The picturesque history of Santa Monica lifeguards, as captured by local photographers and photojournalists throughout the last century, has been archived in a new photo book.
Arcadia Publishing’s Images of America series examines local histories and subjects of local interest in areas throughout the country. Last year, the group published Early Santa Monica, a photo history of Santa Monica by Louise Gabriel, Santa Monica Historical Society president.
Santa Monica Lifeguards are the subject of the latest book in the series. The book starts out with a look at early 20th century lifeguards including “Cap” Watkins riding atop a horse to make ocean rescues, and leads up to current Los Angeles County lifeguard staff making rescues aided by Baywatch rescue boats.

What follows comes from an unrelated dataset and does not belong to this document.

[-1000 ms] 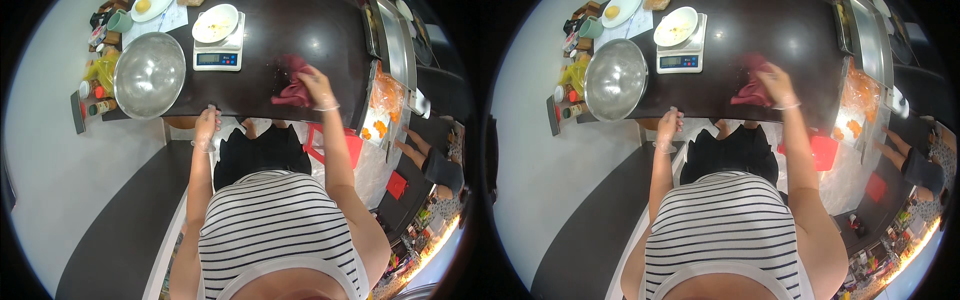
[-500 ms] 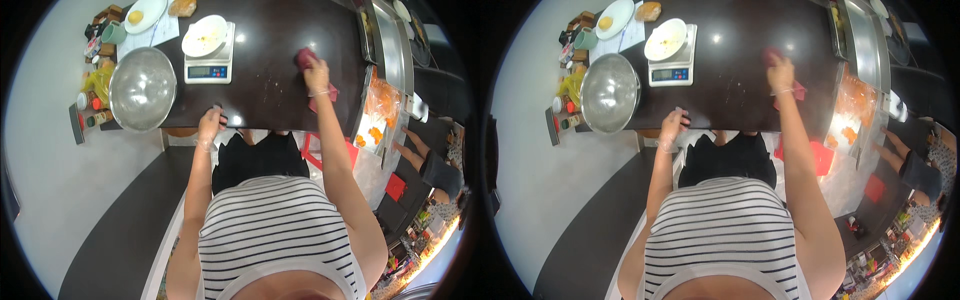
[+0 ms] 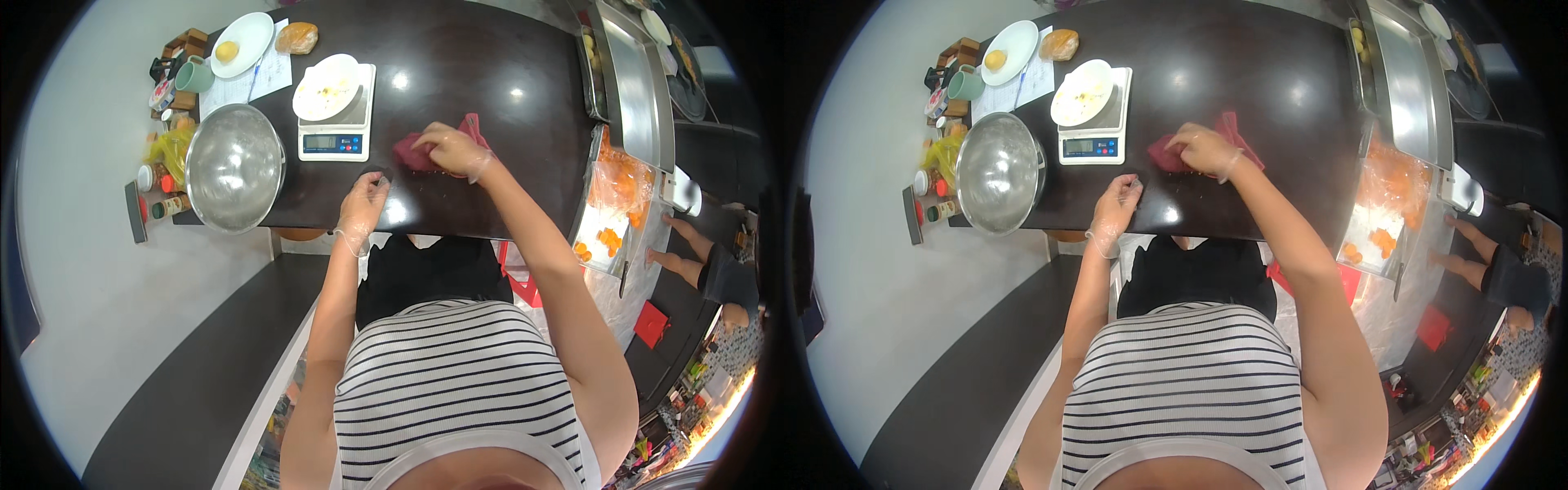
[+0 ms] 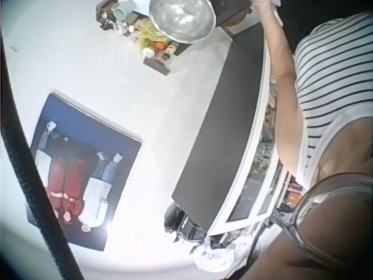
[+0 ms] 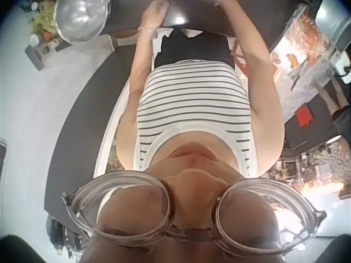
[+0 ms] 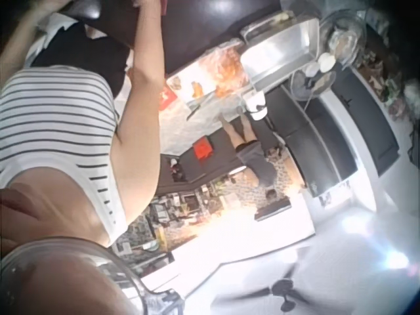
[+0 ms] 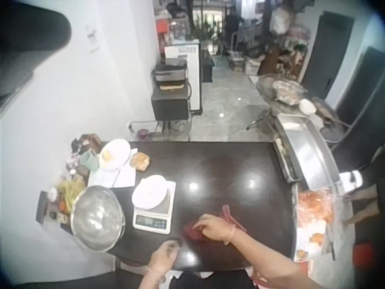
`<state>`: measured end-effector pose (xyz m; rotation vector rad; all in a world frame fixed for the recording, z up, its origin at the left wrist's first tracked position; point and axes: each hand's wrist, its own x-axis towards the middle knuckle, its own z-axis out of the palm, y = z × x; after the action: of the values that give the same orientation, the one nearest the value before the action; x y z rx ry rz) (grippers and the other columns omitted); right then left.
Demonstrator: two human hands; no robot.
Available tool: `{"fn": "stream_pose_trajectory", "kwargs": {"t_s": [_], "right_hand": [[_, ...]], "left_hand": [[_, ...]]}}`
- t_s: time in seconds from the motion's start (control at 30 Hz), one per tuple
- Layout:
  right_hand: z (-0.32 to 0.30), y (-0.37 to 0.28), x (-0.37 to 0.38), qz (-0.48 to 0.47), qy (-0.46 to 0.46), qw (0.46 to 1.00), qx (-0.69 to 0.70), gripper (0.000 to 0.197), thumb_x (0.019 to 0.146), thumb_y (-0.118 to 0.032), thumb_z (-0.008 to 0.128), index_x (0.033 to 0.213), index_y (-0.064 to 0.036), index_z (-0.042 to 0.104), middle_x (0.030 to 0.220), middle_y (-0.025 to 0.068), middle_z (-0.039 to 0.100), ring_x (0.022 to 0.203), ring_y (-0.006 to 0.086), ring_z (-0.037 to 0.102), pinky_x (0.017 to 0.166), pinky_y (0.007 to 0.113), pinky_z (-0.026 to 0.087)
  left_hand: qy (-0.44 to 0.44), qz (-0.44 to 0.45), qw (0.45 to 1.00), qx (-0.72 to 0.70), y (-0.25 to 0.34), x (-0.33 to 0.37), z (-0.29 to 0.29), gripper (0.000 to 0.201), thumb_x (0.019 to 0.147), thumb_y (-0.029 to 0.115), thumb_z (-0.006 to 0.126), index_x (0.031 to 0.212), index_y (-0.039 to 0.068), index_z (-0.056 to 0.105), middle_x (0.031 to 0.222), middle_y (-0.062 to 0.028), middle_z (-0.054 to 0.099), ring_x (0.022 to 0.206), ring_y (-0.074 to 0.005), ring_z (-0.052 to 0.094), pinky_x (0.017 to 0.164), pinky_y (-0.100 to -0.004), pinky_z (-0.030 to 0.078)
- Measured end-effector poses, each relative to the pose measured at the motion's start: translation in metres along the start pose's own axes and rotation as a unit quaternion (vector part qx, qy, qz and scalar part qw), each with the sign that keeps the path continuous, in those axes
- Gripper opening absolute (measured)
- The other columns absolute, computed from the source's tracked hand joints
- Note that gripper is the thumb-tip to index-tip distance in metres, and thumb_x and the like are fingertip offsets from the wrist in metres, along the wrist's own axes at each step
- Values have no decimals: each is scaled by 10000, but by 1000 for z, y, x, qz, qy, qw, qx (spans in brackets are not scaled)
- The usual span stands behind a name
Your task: The person cleans a workspace with a cloth, stirs ingredients in a bowl with a spatula, and then empties the contents of several plastic bags into a larger bowl.
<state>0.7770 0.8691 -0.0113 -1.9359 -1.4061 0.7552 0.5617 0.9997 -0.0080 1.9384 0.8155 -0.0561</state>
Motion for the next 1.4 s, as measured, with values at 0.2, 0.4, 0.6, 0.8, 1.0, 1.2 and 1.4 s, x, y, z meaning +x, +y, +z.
{"fn": "stream_pose_trajectory", "kwargs": {"t_s": [0.2, 0.4, 0.6, 0.8, 1.0, 1.2, 1.4], "right_hand": [[-91, 49, -59, 253, 128, 931, 232, 474, 784, -131, 444, 1255, -105, 488, 1181, 151, 542, 986, 260, 580, 883, 339, 441], [-54, 71, -101, 355, 220, 840, -347, 571, 777, -342, 598, 1306, -180, 457, 1334, 185, 408, 1111, 398, 480, 906, 460, 427], [-24, 32, -49, 440, 275, 801, -300, 396, 778, -232, 591, 1162, -146, 551, 1187, 166, 508, 1024, 380, 523, 847, 445, 461], [2, 43, -80, 343, 295, 840, -301, 305, 769, -145, 548, 1072, -124, 572, 1060, 162, 552, 946, 360, 554, 800, 446, 470], [30, -9, -69, 342, 294, 880, -150, 285, 770, -103, 495, 1034, -94, 600, 1059, 160, 569, 1005, 333, 555, 855, 425, 450], [35, -2, -76, 354, 259, 898, 25, 345, 810, -112, 459, 1125, -131, 598, 1159, 137, 554, 1037, 335, 548, 900, 392, 434], [35, -5, -49, 331, 189, 924, 28, 357, 816, -130, 438, 1138, -108, 591, 1139, 160, 579, 1067, 340, 536, 908, 405, 423]], "left_hand": [[-51, -17, 998, 29, 34, 13, -16, 366, 883, 301, 538, 1141, 42, 556, 887, -123, 642, 789, -203, 626, 747, -310, 473], [-75, -61, 991, 96, 22, -9, -15, 387, 879, 325, 498, 1122, 32, 565, 966, -176, 641, 912, -306, 618, 813, -381, 458], [-75, -103, 990, 64, 13, -31, -17, 362, 895, 326, 473, 1062, 22, 578, 982, -181, 638, 916, -327, 608, 818, -392, 451], [-40, -52, 994, 92, -5, -47, -24, 339, 888, 327, 479, 1021, 41, 603, 988, -192, 629, 939, -368, 585, 821, -415, 444], [-58, -60, 995, 54, -61, -48, -17, 372, 898, 376, 466, 1043, 67, 616, 953, -192, 639, 941, -367, 598, 800, -409, 460], [-131, -70, 987, 55, -28, -36, -21, 423, 915, 393, 473, 1038, 4, 586, 737, -77, 632, 589, -137, 577, 603, -279, 463], [-119, -70, 989, 54, -11, -19, -31, 400, 913, 372, 480, 1052, 14, 591, 753, -84, 613, 612, -139, 559, 593, -277, 451]]}}
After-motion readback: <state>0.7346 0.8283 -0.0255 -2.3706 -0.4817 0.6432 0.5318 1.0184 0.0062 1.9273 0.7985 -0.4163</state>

Under the watch of Santa Monica Lifeguards, President John F. Kennedy swam along the Santa Monica shoreline; actor Charlie Chaplin collected seashells; and surfing icons Duke Kahanamoku and Miki Dora rode the local waves.

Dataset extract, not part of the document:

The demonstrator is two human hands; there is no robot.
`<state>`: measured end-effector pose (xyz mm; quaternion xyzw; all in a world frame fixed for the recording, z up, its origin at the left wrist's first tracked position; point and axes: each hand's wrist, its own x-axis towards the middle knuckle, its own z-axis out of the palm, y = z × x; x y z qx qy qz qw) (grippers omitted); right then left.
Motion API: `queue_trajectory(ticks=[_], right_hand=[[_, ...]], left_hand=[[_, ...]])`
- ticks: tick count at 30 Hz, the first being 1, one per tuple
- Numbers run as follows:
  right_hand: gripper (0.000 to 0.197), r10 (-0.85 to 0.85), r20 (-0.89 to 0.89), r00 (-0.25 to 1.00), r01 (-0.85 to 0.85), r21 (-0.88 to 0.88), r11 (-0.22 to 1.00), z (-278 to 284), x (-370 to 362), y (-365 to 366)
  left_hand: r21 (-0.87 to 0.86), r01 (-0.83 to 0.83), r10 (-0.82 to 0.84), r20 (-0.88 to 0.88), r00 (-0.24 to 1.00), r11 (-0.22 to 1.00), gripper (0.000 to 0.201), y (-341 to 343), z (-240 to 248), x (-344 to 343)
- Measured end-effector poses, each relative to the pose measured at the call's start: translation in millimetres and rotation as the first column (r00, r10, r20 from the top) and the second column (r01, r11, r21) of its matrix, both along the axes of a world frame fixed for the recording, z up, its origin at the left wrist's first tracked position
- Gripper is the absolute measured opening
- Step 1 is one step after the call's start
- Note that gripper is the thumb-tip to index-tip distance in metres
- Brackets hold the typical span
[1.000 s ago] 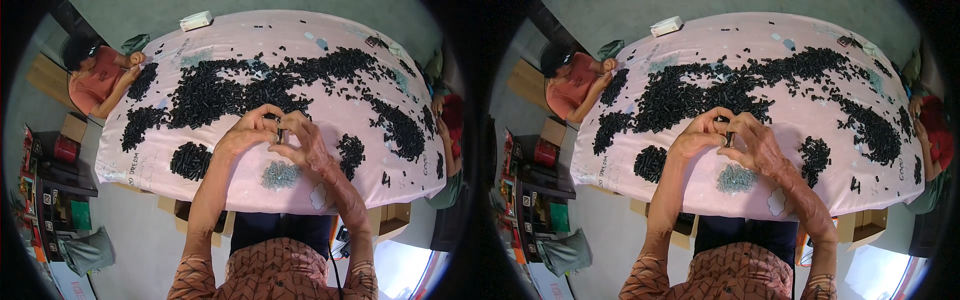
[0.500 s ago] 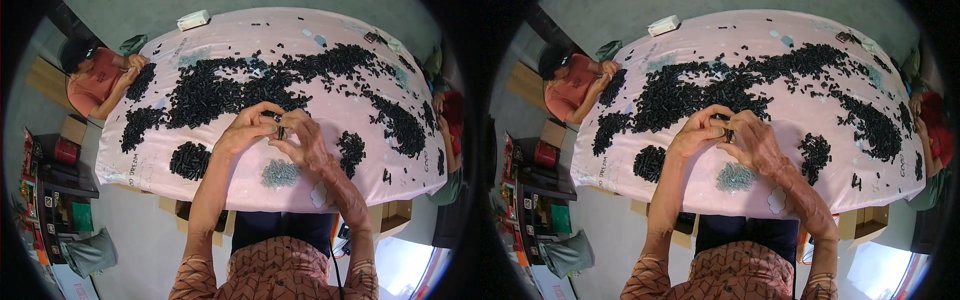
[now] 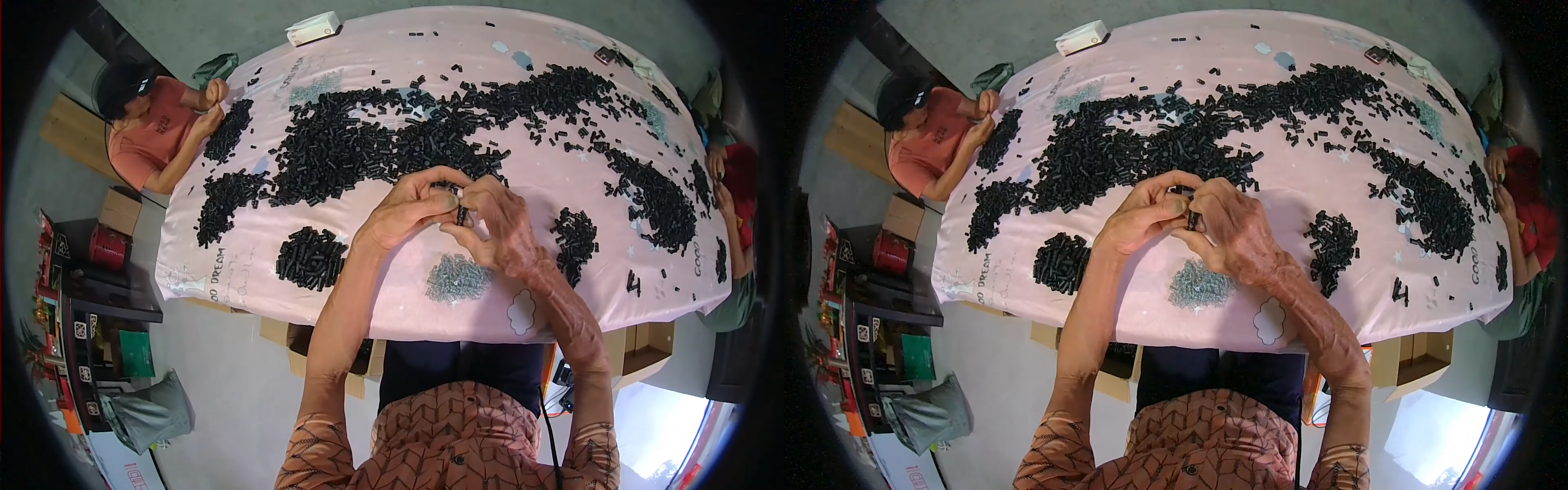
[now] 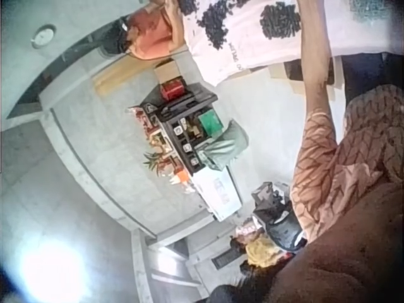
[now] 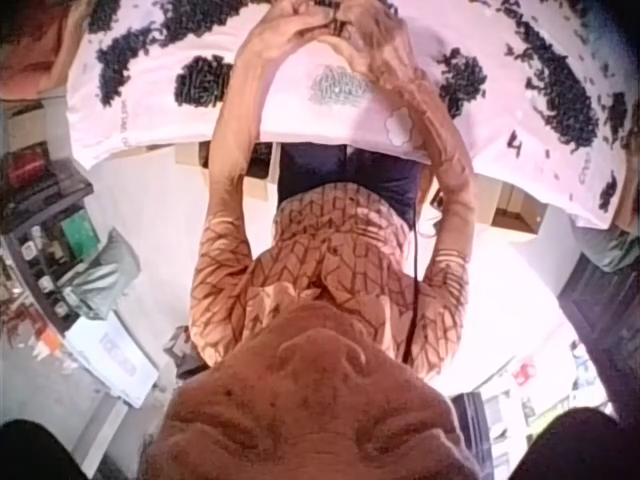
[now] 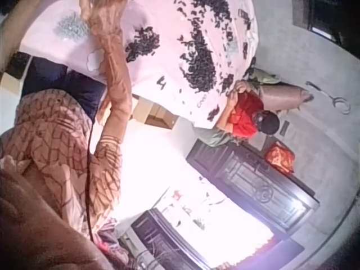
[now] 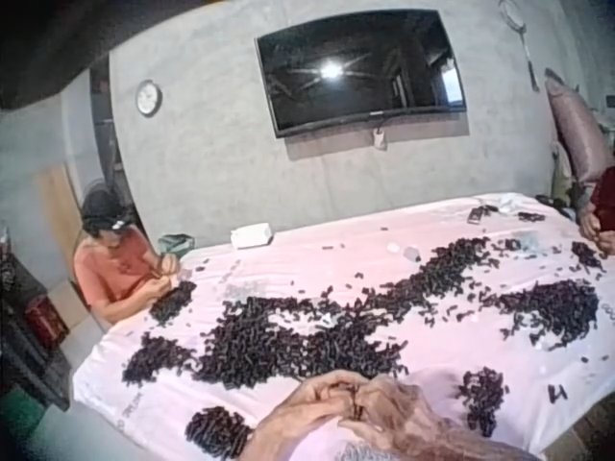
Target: Sorting small black plastic components on a workbench.
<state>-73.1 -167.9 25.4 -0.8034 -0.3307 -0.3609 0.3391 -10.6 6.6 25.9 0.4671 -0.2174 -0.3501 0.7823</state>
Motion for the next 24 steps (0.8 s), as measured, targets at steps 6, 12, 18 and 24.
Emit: queue_trajectory(ticks=[6, 12, 18, 24], right_hand=[[0.04, -0.05, 0.005, 0.999, 0.05, 0.004, 0.999, -4, -1, 2], [0.036, -0.008, -0.011, 1.0, 0.009, 0.011, 1.0, -6, 2, -1], [0.036, -0.004, 0.006, 1.0, 0.004, -0.018, 1.0, -4, 2, 4], [0.047, 0.033, -0.194, 0.981, -0.026, 0.037, 0.999, 2, 3, 4]], left_hand=[[-0.005, 0.018, -0.018, -0.029, 0.999, 1.0, 0.032, 0, 2, -1], [0.056, -0.026, 0.028, -0.039, 0.999, 0.998, 0.031, -4, 0, -1], [0.051, 0.046, -0.049, 0.042, 0.998, 0.998, 0.032, 5, -5, 4], [0.114, -0.117, 0.102, 0.126, 0.987, 0.987, 0.032, 5, 4, -1]])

The book credits the lifeguards throughout the years as helping to make Santa Monica Beach the tourist destination that it is today.

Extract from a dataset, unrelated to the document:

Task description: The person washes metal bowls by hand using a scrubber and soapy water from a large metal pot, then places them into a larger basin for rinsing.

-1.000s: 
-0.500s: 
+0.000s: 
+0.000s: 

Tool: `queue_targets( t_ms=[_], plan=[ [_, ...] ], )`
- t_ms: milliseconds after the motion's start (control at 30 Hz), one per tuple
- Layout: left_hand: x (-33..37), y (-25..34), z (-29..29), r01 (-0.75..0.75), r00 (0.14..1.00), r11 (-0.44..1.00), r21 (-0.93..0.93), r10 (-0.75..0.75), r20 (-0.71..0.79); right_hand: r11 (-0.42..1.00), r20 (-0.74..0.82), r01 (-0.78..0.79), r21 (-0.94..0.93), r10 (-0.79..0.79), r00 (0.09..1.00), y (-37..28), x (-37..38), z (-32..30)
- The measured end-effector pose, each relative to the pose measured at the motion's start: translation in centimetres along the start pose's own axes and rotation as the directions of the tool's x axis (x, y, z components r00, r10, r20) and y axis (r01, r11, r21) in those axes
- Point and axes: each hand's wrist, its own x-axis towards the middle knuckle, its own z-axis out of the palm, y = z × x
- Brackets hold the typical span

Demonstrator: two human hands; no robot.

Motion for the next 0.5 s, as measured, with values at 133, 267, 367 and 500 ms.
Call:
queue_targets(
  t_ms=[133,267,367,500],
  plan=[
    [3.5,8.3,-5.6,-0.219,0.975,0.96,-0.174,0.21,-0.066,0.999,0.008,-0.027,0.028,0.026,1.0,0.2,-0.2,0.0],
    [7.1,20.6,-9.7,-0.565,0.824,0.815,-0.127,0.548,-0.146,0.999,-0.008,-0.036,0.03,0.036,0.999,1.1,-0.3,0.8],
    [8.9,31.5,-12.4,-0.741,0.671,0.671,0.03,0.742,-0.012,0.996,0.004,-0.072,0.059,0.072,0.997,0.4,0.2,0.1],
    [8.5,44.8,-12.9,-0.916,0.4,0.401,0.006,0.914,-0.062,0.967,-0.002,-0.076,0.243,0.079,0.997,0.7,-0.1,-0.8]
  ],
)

The book starts with a description of the uphill battle it took for Santa Monica to become a tourist destination after newspapers reported on several drownings at Santa Monica Beach in the early 1900s.
It was not uncommon for Santa Monica lifeguards to double as underwater stunt men, as was the case of lifeguard Micky Moore throughout the 1950s. The book shows Moore in action in Hollywood productions and on the beach.
Early Muscle Beach, which many of the physically fit lifeguards were an integral part of, is examined.
Proceeds from Santa Monica Lifeguards will be donated to the Los Angeles County Lifeguards Trust Fund for public safety and education.
The book is dedicated to local photographer Bill Beebe, who shot for the Santa Monica Outlook for several decades.
The book was authored and photos assembled by third-generation Santa Monican Arthur Verge. He followed in the footsteps of his lifeguard father by joining the Santa Monica Lifeguard Service in 1974. That same year, the service was merged into the Los Angeles County Lifeguard Service. He remains active, working part-time as a county lifeguard while teaching history full time at El Camino College in Torrance.
Vega attended Santa Monica College and went on to earn a doctorate in history from the University of Southern California.
As part of his career as a historian, he has written and researched the history of lifeguard services that have protected the beaches of Santa Monica Bay since the early 1900s. With the assistance of his fellow lifeguards, he has collected in excess of 2,000 photographs that trace the evolution of Southern California’s world-famous beach culture. With the support of the Los Angeles County Lifeguard Service, Verge is working to establish a museum that will preserve the history of the lifeguards and the lifeguard culture.
Los Angeles County Lifeguards make an average of 10,000 ocean rescues per year, according to the County.